I don’t play many computer games. I
find modern soldiery shooty ones either too dull or too disturbingly
real, and racing bores me unless I can be armed with banana skins and
red shells. But every so often a game comes along and I become
obsessed with it, and live and breathe it until it is finished. In
terms of two-player co-operative games (and there are lamentably few
good ones out there) this was Halo, and more recently Borderlands. It
seems I do like shooting things up if there is an element of
unreality in the scenario and I can do it in company. Spending an
evening with one’s husband clearing an alien environment of evil
bitey critters is a Good Thing.
As for single-player games, there was
only one franchise I could ever get into: Grand Theft Auto. The
universe is surreal enough that the (almost cartoon-like) violence
doesn’t bother me, and the driving isn’t integral to the game.

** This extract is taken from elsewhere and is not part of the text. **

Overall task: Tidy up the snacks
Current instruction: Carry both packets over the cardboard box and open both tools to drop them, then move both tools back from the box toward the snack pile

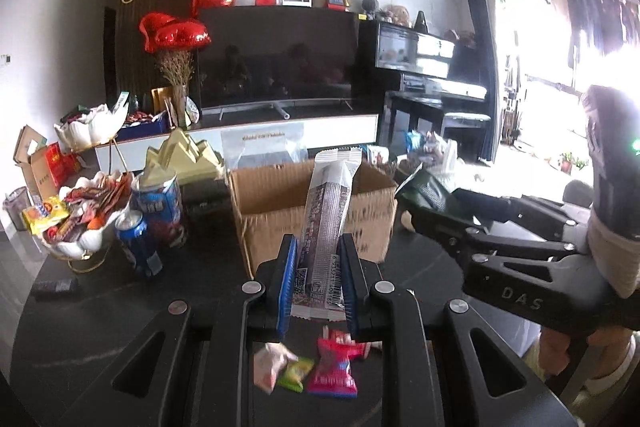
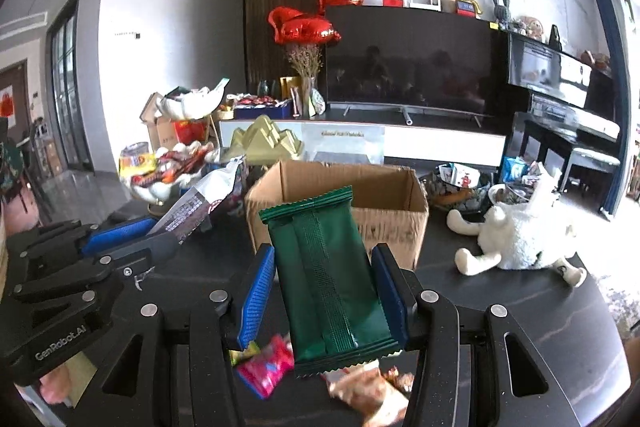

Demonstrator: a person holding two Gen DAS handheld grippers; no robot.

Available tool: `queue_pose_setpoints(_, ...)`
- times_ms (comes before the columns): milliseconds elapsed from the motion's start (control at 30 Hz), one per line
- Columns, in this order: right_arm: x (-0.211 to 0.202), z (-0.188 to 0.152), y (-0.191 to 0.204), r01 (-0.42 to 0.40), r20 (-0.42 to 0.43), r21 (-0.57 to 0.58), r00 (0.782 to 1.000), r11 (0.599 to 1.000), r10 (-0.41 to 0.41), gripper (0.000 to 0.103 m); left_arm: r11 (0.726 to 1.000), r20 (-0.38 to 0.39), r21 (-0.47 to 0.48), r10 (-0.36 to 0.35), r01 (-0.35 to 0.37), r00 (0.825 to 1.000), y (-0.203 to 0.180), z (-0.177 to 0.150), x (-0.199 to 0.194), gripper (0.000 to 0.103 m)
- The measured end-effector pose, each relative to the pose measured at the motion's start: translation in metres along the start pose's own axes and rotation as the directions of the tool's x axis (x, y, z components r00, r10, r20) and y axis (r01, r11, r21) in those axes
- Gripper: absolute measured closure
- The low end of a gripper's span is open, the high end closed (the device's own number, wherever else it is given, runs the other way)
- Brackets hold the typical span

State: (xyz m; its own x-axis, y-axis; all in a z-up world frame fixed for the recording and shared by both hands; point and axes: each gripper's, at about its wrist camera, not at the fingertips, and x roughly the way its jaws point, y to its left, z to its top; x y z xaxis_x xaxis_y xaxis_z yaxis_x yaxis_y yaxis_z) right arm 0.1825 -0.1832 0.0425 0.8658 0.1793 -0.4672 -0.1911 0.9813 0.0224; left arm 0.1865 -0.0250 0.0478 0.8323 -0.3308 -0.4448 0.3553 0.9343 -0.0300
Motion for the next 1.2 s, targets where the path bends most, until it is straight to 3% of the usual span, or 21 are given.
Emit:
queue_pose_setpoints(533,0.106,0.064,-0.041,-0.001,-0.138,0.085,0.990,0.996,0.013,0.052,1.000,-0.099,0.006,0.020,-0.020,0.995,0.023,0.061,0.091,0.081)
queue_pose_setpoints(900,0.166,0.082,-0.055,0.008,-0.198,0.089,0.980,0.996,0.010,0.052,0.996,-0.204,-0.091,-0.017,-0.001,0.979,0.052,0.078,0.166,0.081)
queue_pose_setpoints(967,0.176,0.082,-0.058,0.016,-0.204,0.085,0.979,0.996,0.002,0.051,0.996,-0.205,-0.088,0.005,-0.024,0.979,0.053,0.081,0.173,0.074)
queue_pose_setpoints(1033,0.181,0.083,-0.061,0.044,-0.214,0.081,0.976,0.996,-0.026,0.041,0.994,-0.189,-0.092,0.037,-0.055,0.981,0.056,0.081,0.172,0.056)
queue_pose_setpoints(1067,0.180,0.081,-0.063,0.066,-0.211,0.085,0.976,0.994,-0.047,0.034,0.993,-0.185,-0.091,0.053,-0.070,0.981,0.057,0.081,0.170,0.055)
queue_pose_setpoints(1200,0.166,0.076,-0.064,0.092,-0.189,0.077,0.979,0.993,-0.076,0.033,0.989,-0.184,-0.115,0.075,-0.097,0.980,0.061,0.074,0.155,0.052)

But most of all, the aspect I like is the free-roaming: there’s a
beautifully crafted city that I can just wander around and admire,
and I can choose which mission I want to do next. In the case of Vice
City, I spent so much time playing that I began having dreams set
there. Seriously. But by the time of GTA IV, I began to get
tired of it. The city was a little too big for me to remember my way
around, and there was a disappointing lack of interesting non-plot
stuff (one hundred pigeons to shoot? That’s all? No taxi
missions?).
And then one day last year we were in a
shop rummaging through the second-hand bin for any two-player co-op
games, and Tim picked up Assassin’s Creed II.
“It has really good reviews.”
“Yeah, but it’s not two-player, is
it? Still, if you want it, you can get it, but I probably won’t
play it. It doesn’t sound like my sort of thing.”

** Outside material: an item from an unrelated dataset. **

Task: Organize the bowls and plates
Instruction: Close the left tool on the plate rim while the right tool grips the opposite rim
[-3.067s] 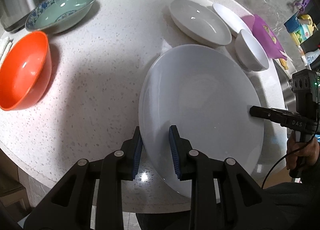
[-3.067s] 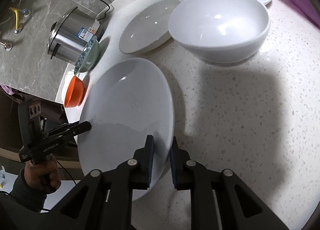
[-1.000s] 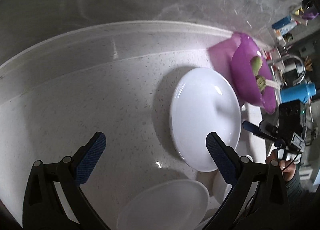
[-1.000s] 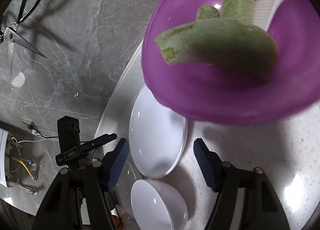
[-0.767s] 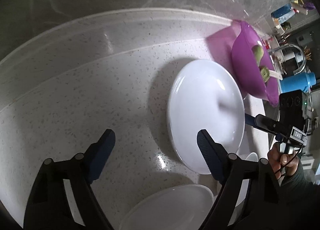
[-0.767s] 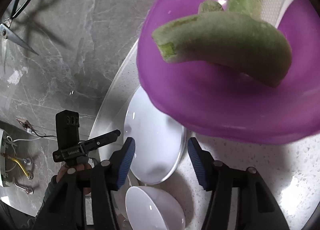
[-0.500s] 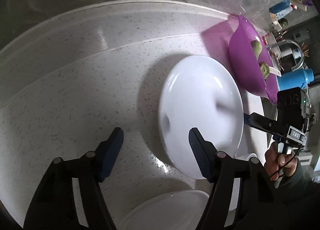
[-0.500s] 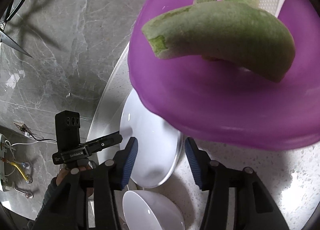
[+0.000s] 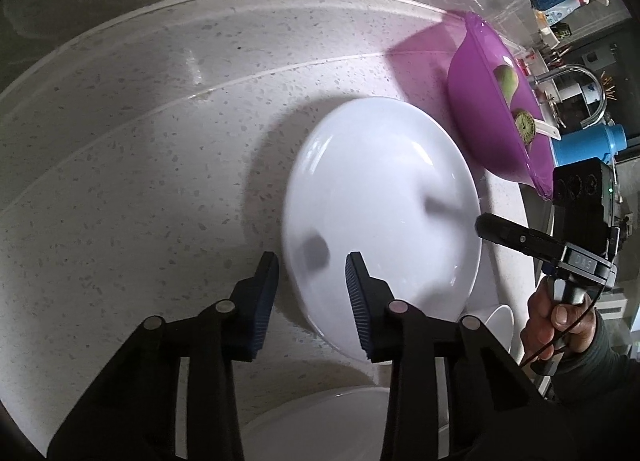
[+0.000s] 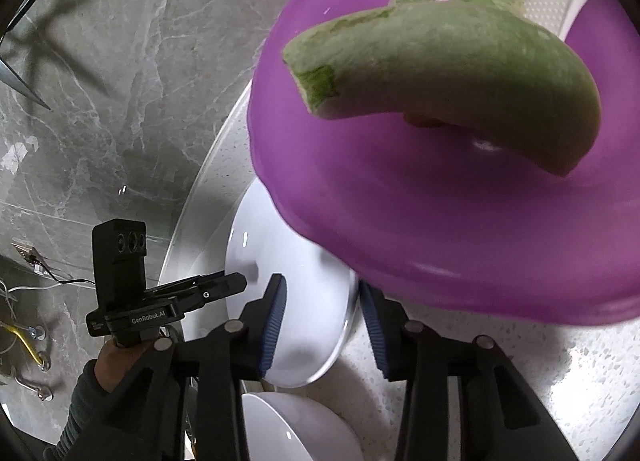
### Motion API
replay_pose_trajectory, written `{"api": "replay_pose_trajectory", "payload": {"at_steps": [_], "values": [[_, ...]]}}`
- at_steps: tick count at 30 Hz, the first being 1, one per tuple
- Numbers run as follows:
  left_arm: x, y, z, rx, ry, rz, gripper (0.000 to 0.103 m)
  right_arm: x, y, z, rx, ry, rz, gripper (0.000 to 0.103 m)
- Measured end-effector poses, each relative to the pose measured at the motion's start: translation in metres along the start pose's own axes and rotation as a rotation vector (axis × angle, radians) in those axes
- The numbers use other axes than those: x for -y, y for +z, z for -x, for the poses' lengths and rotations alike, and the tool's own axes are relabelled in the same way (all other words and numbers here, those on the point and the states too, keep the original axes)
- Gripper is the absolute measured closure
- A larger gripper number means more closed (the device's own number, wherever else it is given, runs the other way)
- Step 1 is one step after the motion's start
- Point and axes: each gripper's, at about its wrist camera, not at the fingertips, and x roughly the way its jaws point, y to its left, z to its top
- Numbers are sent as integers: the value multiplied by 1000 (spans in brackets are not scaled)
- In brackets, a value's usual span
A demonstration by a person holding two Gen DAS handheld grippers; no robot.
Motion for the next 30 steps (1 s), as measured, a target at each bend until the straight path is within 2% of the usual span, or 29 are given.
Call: {"api": "replay_pose_trajectory", "payload": {"at_steps": [4, 5, 7, 9, 15, 30], "values": [[3, 0, -2, 0, 1, -6, 72, 0, 1, 2, -1, -5, -8, 65], [4, 0, -3, -3, 9, -8, 75, 1, 1, 2, -3, -12, -10, 67], [5, 1, -3, 2, 22, -8, 76, 0, 1, 0, -6, -40, -7, 77], [4, 2, -3, 6, 38, -1, 82, 0, 1, -1, -3, -58, -4, 82], [3, 1, -2, 9, 68, 2, 85, 2, 1, -1, 3, -72, -16, 89], [2, -3, 6, 44, 88, -3, 85, -10, 3, 0, 24, -106, 51, 91]]}}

So we bought it and went home. Tim
fired up the game, and I bimbled around the house. After a while, I
stopped bimbling, and sat down next to him.

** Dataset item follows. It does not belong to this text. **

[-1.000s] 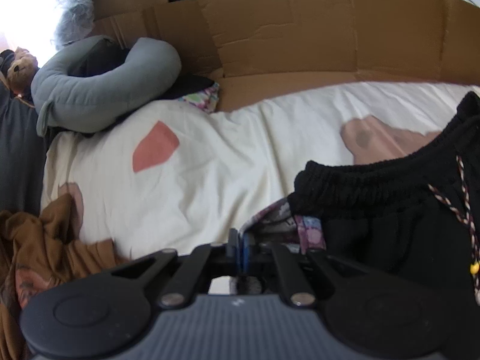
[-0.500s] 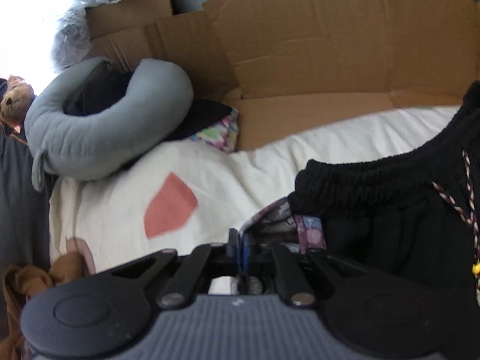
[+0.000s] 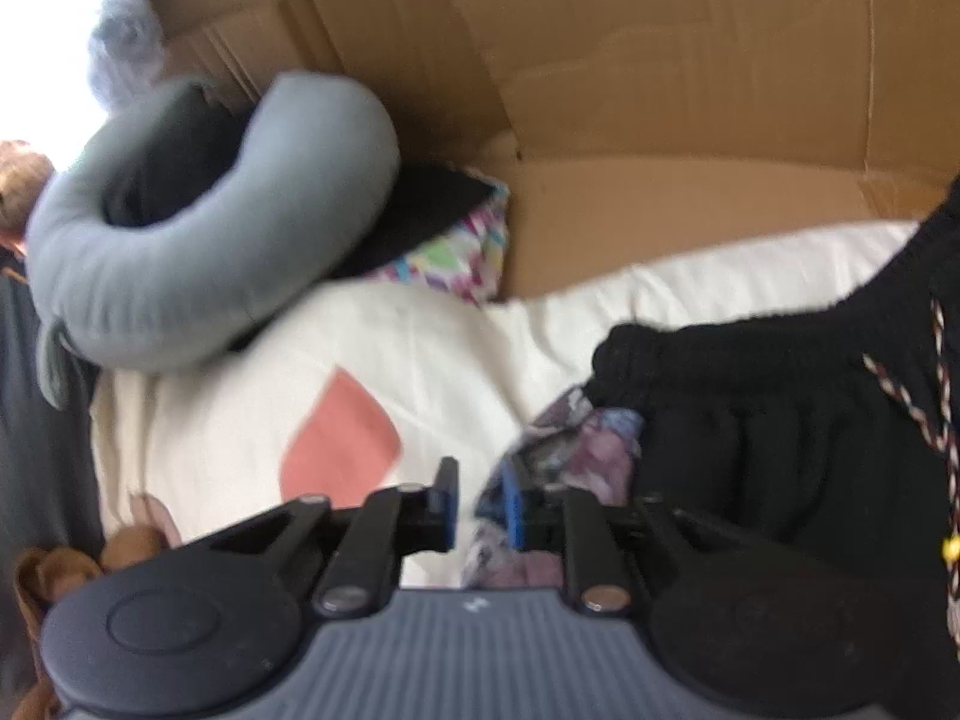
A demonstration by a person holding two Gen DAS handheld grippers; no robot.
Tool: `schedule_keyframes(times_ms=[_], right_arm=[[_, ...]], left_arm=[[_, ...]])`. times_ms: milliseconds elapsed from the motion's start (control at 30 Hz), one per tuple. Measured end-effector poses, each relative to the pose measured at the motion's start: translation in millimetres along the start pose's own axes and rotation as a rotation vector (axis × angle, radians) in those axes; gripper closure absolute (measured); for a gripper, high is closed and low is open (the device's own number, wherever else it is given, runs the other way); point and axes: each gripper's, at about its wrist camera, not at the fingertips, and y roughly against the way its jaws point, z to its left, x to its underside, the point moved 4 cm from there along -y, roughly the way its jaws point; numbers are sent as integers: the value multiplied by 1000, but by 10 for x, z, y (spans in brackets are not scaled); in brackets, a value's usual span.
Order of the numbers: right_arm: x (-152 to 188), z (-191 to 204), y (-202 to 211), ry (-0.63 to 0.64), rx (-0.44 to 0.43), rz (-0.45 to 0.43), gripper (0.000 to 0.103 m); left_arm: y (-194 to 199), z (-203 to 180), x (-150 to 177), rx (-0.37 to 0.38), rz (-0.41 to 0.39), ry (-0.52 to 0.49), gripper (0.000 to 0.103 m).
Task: Fold clothes
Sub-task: 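Open both grippers to lay the flipped black shorts flat on the duvet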
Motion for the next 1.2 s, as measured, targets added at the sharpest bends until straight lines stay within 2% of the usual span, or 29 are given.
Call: schedule_keyframes(times_ms=[67, 167, 200, 267, 367, 567, 833, 1200], right_arm=[[45, -38, 30, -24, -17, -4, 60], [140, -94, 75, -42, -43, 1, 57], [178, -123, 91, -58, -55, 5, 53], [244, -203, 106, -124, -94, 9, 52], [383, -297, 196, -184, -131, 7, 52], [587, -307, 501, -172, -188, -13, 52], [945, -399, 1150, -192, -244, -38, 52], [1612, -552, 1898, -275, -244, -68, 52]], left_arm=[[8, 24, 53, 27, 2, 29, 70], [47, 56, 139, 48, 2, 46, 58], [67, 66, 169, 54, 2, 48, 56], [121, 88, 221, 62, 0, 59, 54], [236, 91, 277, 78, 0, 69, 53], [601, -3, 399, 123, -16, 92, 53], [1195, -224, 737, 204, -51, 119, 51], [2133, -593, 1111, 314, -89, 101, 51]])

“What are you hitting him for?”
“Who’s he?”
“How did you do that?”
“You mean you can just go anywhere?!”
Tim let me have a go. This go lasted
approximately three weeks. As he said, it’s Grand Theft
Renaissance, and I fell in love with the world. OK, so the plot
is like something Dan Brown would have rejected as too implausible,
but I can go anywhere, do anything, deliver splortchy death from on
high to any who incur my wrath (or whose death would simply amuse me
– I’m not a complicated person).
When Brotherhood came out, I
spent my Christmas money on it, and completed the game before Tim did
(I think this is the first and only time this has ever happened). And
today, Revelations is released.
I may be gone some time. Just as soon as Amazon deliver.
Splortch.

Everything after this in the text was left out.